The man, my mentor shaped my young professional life, stood as a role model, taught me how to approach tough medical problems, kicked butt, and demanded the best from everyone. Often eccentric and overbearing at times, he could see to the core of an issue with brilliant precision, cull out the distractions, and focus on the important facts, all without forgetting that the patient was at the heart of the matter. From him I learned how to teach others what I knew, skills still part of who I am into the present day. In medicine, we teach. We teach patients and we teach our collegues. We also teach "the young", the newly graduated interns and residents who have more to learn by living medicine than they ever did in the lecture hall. There are amazing teachers and not-so-amazing teachers in our field; I know that I am one of the amazing (self congratulatory, yes) because of TEA, my mentor who by his unique style and personality, taught me how to teach. As I often say, "There are very few things of which I am certain in life but...." (and then I will add of what it is I am certain), of my first class ability to teach, I am certain. Thank you TEA.
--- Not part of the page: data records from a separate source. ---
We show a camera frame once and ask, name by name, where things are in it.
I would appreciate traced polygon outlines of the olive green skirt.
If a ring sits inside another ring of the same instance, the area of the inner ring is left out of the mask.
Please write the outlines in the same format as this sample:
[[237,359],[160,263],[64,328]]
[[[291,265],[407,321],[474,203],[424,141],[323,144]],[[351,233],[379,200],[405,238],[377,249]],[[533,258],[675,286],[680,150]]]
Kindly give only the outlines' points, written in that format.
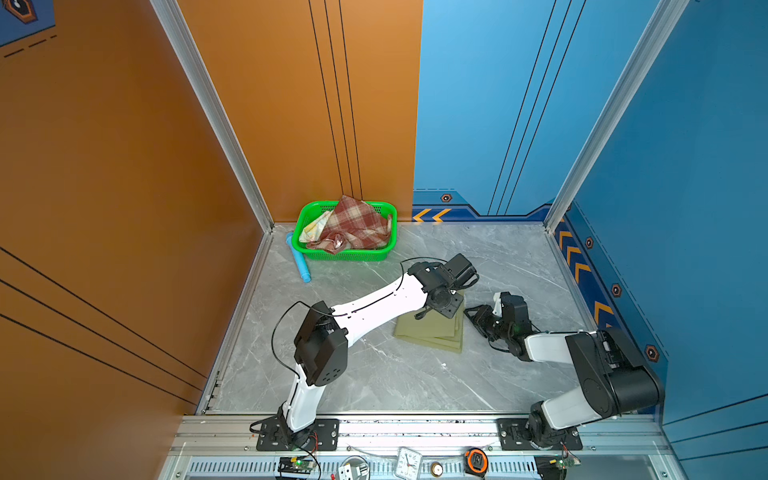
[[417,320],[409,313],[397,319],[394,336],[400,340],[460,354],[463,350],[464,301],[461,301],[451,318],[439,312],[429,311]]

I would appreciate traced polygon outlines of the red plaid skirt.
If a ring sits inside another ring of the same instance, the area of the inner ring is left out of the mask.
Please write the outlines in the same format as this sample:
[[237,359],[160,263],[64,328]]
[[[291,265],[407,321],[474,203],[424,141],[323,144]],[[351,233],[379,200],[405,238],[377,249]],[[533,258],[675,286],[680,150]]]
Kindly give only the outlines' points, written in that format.
[[346,250],[379,250],[388,244],[393,224],[391,215],[382,215],[369,203],[342,196],[319,239],[307,247],[332,255]]

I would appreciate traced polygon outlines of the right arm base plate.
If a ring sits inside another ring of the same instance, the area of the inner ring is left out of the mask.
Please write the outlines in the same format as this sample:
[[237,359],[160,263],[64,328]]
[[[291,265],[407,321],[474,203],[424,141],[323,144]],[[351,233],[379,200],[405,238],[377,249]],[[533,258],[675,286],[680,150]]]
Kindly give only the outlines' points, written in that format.
[[497,419],[496,427],[504,451],[583,449],[581,436],[575,427],[553,430],[538,421],[511,417]]

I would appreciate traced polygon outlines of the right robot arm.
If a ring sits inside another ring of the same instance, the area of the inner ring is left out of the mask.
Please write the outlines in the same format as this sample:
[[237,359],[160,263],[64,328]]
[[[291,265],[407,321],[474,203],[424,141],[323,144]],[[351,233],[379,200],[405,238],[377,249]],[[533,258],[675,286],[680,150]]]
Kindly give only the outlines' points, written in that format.
[[621,329],[540,331],[524,298],[494,295],[492,305],[464,310],[464,316],[492,349],[521,362],[570,365],[578,386],[534,403],[525,422],[502,421],[499,435],[516,449],[569,448],[577,427],[660,405],[664,387],[643,354]]

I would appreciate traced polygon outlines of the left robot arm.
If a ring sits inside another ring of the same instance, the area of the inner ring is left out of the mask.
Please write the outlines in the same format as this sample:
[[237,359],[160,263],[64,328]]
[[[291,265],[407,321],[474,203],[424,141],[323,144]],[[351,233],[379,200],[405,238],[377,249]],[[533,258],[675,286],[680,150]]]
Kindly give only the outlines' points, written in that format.
[[434,311],[451,319],[463,301],[462,292],[474,286],[479,274],[462,254],[444,261],[414,257],[400,264],[398,279],[366,296],[329,306],[319,301],[307,307],[294,337],[294,360],[280,365],[293,374],[287,400],[276,413],[277,441],[298,448],[313,433],[317,409],[325,387],[348,366],[348,351],[370,331],[412,312]]

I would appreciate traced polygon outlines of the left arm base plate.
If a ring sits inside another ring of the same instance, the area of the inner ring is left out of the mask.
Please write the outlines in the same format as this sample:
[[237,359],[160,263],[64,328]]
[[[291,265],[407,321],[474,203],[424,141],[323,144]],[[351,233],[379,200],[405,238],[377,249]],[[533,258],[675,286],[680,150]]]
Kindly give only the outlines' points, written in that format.
[[267,417],[250,426],[256,437],[257,451],[288,452],[301,449],[312,453],[336,451],[339,440],[340,421],[320,418],[309,427],[293,432],[275,416]]
And MJ? He was the man that rocked my free time, my down time from the insane hours, the demanding schedule of being a young trainee in Medicine. In 1982 when Thriller was released I was in the midst of my "Chief Residency", an optional but revered fourth year in Internal Medicine working alongside three other very fine colleagues chosen by TEA to help run the training program, teach and supervise "the younger" generation of interns, residents and medical students. A chief residency position was considered a great honor, a chance to work 1:1 with the Chairman of Internal Medicine (TEA), and to learn, learn, learn. I often think about my three co-chiefs, three guys (I think I was the first woman chief resident but certainly not the last) selected by TEA to serve in this position. Those three co-chiefs of mine are all amazing doctors, 2 in private practice and one in academic medicine at Penn State. I know that the four of us were influenced profoundly by our association with TEA.
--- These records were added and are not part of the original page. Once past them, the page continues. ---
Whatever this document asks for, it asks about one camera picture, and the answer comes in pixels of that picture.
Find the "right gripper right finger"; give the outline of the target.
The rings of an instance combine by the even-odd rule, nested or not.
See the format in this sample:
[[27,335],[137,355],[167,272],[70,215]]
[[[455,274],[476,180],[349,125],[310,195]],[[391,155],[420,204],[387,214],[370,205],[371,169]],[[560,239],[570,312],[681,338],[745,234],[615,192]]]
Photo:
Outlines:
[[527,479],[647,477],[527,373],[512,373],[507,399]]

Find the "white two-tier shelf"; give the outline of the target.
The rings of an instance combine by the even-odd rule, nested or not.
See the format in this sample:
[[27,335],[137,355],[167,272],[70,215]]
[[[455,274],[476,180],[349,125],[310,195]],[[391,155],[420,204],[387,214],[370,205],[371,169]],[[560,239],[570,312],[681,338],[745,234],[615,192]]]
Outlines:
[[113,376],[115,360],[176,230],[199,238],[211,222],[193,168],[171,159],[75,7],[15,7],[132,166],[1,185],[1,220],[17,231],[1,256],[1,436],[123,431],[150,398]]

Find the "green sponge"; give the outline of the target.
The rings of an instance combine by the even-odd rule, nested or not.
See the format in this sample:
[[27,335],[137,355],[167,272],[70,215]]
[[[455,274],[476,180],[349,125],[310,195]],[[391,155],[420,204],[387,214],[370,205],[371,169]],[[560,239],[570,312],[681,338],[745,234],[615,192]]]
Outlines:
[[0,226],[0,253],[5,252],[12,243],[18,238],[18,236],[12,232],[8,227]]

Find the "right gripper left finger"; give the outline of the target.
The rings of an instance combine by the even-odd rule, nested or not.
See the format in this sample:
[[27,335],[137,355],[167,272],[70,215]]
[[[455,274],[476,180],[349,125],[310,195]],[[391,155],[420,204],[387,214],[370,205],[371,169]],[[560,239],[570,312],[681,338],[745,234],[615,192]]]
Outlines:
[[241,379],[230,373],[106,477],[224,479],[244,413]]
Wow, here I am starting out the paragraph above with MJ and quickly digressing into talk about my mentor again. That's because this was TEA's weekend to be remembered by all those students, interns, residents, chief residents, and Nephrology fellows as well as peers that he touched with his indelible, irrefutable influence. I wish I could have been there to celebrate but if not there in person, I was there in spirit with my thoughts.
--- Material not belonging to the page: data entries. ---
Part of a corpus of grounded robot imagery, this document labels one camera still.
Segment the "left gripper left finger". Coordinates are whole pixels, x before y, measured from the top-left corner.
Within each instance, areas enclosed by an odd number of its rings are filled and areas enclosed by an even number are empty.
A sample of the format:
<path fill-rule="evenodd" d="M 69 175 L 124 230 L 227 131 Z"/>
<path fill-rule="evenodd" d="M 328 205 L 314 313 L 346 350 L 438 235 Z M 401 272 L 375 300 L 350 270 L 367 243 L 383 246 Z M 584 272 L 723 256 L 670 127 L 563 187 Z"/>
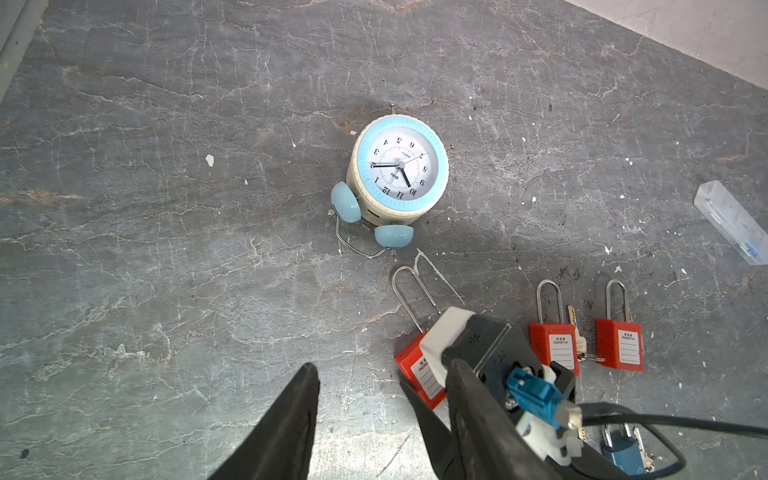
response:
<path fill-rule="evenodd" d="M 302 365 L 242 444 L 212 479 L 306 479 L 318 412 L 320 381 Z"/>

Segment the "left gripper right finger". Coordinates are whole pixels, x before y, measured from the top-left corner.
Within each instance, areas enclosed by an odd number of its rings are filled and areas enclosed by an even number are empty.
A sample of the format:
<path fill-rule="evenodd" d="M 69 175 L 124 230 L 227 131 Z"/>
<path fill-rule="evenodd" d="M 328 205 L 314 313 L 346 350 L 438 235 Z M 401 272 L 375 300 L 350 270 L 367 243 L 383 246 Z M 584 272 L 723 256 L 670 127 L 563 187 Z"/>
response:
<path fill-rule="evenodd" d="M 451 423 L 448 479 L 558 479 L 517 433 L 506 411 L 463 360 L 447 375 Z"/>

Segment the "red padlock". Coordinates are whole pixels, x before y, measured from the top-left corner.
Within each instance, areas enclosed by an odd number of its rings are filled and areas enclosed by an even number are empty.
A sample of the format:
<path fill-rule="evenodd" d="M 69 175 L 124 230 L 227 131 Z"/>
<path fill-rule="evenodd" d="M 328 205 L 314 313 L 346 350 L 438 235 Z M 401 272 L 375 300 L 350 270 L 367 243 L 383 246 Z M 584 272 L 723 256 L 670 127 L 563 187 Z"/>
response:
<path fill-rule="evenodd" d="M 612 317 L 612 289 L 618 286 L 622 294 L 623 320 Z M 644 371 L 644 349 L 642 326 L 635 323 L 630 309 L 630 300 L 625 285 L 616 279 L 608 281 L 605 288 L 606 313 L 597 318 L 596 350 L 598 363 L 604 367 L 630 371 Z"/>
<path fill-rule="evenodd" d="M 439 307 L 435 298 L 413 267 L 403 265 L 394 270 L 391 276 L 392 290 L 418 330 L 418 335 L 400 353 L 394 356 L 394 361 L 408 384 L 414 388 L 417 397 L 431 410 L 434 410 L 445 399 L 446 394 L 444 388 L 438 383 L 420 347 L 421 340 L 428 332 L 428 329 L 421 325 L 398 288 L 398 276 L 405 272 L 412 275 L 436 312 L 442 314 L 443 310 Z"/>
<path fill-rule="evenodd" d="M 557 313 L 555 322 L 545 320 L 542 299 L 545 286 L 551 286 L 555 292 Z M 545 279 L 537 285 L 536 309 L 536 322 L 529 324 L 529 338 L 531 348 L 543 365 L 549 366 L 555 362 L 579 376 L 580 364 L 583 361 L 601 360 L 601 357 L 587 351 L 586 339 L 578 331 L 577 325 L 566 319 L 562 293 L 553 280 Z"/>
As for MJ, his music was the backdrop to my life in those intense, ball busting, incredible days of the early 1980's and for that, I'm also very grateful. Those were days when I felt alive with the promise of life, something I'm working very hard to find again. If I listen to MJ's music, the creative forces start to flow and I'm grateful for the jump start. Thank you MJ.

RIP to both.


  1. Dr. A. was a great doctor and teacher; it constantly amazed me that in any discussion, he was always able to speak eloquently in great detail and knowledge on any topic even those outside his specialty. The first time I met him, I was a student in the classroom and he gave the lecture. He asked lots of pointed questions. I was in awe and a little nervous! He offered me my first real job. He was demanding; he could be charming, intimidating, condescending or sarcastic, but everything he said had a point and if you listened to him and gave him an honest effort he respected you. I learned so much from him. I loved working for him. He always treated me well. I admired him and treasure the time I worked under him. I will never forget him. I was sad when he left Birmingham. Later, when he learned that I was moving to Houston, he wrote me and asked me to come by and see him. He promised to connect me with the right people for a new job opportunity at UTHSC-H. In a way, Kate, he brought you and me together! Did you know that?

  2. Yes, are so right. It was TEA that brought us together and I never figured that out until you put it in writing. Very cool indeed. Thanks for your comment.

  3. Wonderful post. Wish you'd been there in person. Glad MJ was with you through those inspiring, grueling years.

  4. I like how you combined two very different people in thus post. They both impacted you in tremendous ways. I'm sure you will always remember them!